About this exercise: Write out the whole listing word for word.

= = = = = = =

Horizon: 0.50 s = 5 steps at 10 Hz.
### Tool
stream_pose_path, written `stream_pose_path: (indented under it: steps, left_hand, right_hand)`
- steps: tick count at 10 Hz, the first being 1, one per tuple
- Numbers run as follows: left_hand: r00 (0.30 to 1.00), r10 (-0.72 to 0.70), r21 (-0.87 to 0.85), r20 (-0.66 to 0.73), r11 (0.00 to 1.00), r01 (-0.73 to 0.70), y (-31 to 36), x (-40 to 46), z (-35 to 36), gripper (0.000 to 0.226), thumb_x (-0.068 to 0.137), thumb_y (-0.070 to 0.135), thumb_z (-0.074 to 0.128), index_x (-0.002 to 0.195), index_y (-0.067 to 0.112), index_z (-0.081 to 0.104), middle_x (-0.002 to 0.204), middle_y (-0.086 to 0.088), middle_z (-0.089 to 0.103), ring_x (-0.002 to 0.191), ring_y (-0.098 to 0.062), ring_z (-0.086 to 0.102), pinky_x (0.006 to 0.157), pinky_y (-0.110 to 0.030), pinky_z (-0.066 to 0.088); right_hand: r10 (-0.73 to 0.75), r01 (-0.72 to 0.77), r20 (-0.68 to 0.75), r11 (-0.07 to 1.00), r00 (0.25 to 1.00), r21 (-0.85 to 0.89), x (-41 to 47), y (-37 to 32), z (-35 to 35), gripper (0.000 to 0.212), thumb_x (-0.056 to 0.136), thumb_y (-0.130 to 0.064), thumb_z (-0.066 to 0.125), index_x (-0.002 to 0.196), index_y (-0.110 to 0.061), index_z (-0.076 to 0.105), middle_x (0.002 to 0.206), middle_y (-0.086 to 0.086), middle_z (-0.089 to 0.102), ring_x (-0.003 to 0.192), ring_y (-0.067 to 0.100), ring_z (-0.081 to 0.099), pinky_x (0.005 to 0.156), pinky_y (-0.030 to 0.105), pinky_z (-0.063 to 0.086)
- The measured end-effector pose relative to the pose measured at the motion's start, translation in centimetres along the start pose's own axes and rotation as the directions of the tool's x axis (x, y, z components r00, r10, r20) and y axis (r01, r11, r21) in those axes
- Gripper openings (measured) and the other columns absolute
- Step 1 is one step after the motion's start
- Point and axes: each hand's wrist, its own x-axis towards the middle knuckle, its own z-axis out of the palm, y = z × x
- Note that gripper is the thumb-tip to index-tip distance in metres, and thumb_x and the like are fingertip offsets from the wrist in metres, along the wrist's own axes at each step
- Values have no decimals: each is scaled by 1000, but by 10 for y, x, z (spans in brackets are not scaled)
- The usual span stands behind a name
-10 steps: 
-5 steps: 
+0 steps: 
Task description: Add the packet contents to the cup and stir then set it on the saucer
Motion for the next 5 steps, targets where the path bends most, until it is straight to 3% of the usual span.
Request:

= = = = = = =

Output for this task:
Horizon: 0.50 s = 5 steps at 10 Hz.
### Tool
stream_pose_path, written `stream_pose_path: (indented under it: steps, left_hand, right_hand)`
- steps: tick count at 10 Hz, the first being 1, one per tuple
- Numbers run as follows: left_hand: r00 (0.30 to 1.00), r10 (-0.72 to 0.70), r21 (-0.87 to 0.85), r20 (-0.66 to 0.73), r11 (0.00 to 1.00), r01 (-0.73 to 0.70), y (-31 to 36), x (-40 to 46), z (-35 to 36), gripper (0.000 to 0.226), thumb_x (-0.068 to 0.137), thumb_y (-0.070 to 0.135), thumb_z (-0.074 to 0.128), index_x (-0.002 to 0.195), index_y (-0.067 to 0.112), index_z (-0.081 to 0.104), middle_x (-0.002 to 0.204), middle_y (-0.086 to 0.088), middle_z (-0.089 to 0.103), ring_x (-0.002 to 0.191), ring_y (-0.098 to 0.062), ring_z (-0.086 to 0.102), pinky_x (0.006 to 0.157), pinky_y (-0.110 to 0.030), pinky_z (-0.066 to 0.088); right_hand: r10 (-0.73 to 0.75), r01 (-0.72 to 0.77), r20 (-0.68 to 0.75), r11 (-0.07 to 1.00), r00 (0.25 to 1.00), r21 (-0.85 to 0.89), x (-41 to 47), y (-37 to 32), z (-35 to 35), gripper (0.000 to 0.212), thumb_x (-0.056 to 0.136), thumb_y (-0.130 to 0.064), thumb_z (-0.066 to 0.125), index_x (-0.002 to 0.196), index_y (-0.110 to 0.061), index_z (-0.076 to 0.105), middle_x (0.002 to 0.206), middle_y (-0.086 to 0.086), middle_z (-0.089 to 0.102), ring_x (-0.003 to 0.192), ring_y (-0.067 to 0.100), ring_z (-0.081 to 0.099), pinky_x (0.005 to 0.156), pinky_y (-0.030 to 0.105), pinky_z (-0.063 to 0.086)
- The measured end-effector pose relative to the pose measured at the motion's start, translation in centimetres along the start pose's own axes and rotation as the directions of the tool's x axis (x, y, z components r00, r10, r20) and y axis (r01, r11, r21) in those axes
- Gripper openings (measured) and the other columns absolute
- Step 1 is one step after the motion's start
- Point and axes: each hand's wrist, its own x-axis towards the middle knuckle, its own z-axis out of the palm, y = z × x
- Note that gripper is the thumb-tip to index-tip distance in metres, and thumb_x and the like are fingertip offsets from the wrist in metres, along the wrist's own axes at each step
- Values have no decimals: each is scaled by 1000, but by 10 for y, x, z (spans in brackets are not scaled)
- The usual span stands behind a name
-10 steps: 
-5 steps: 
+0 steps: 
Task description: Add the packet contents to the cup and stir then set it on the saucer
Motion for the next 5 steps, targets where the path bends most, until it is straight to 3% of the usual span.
Request:

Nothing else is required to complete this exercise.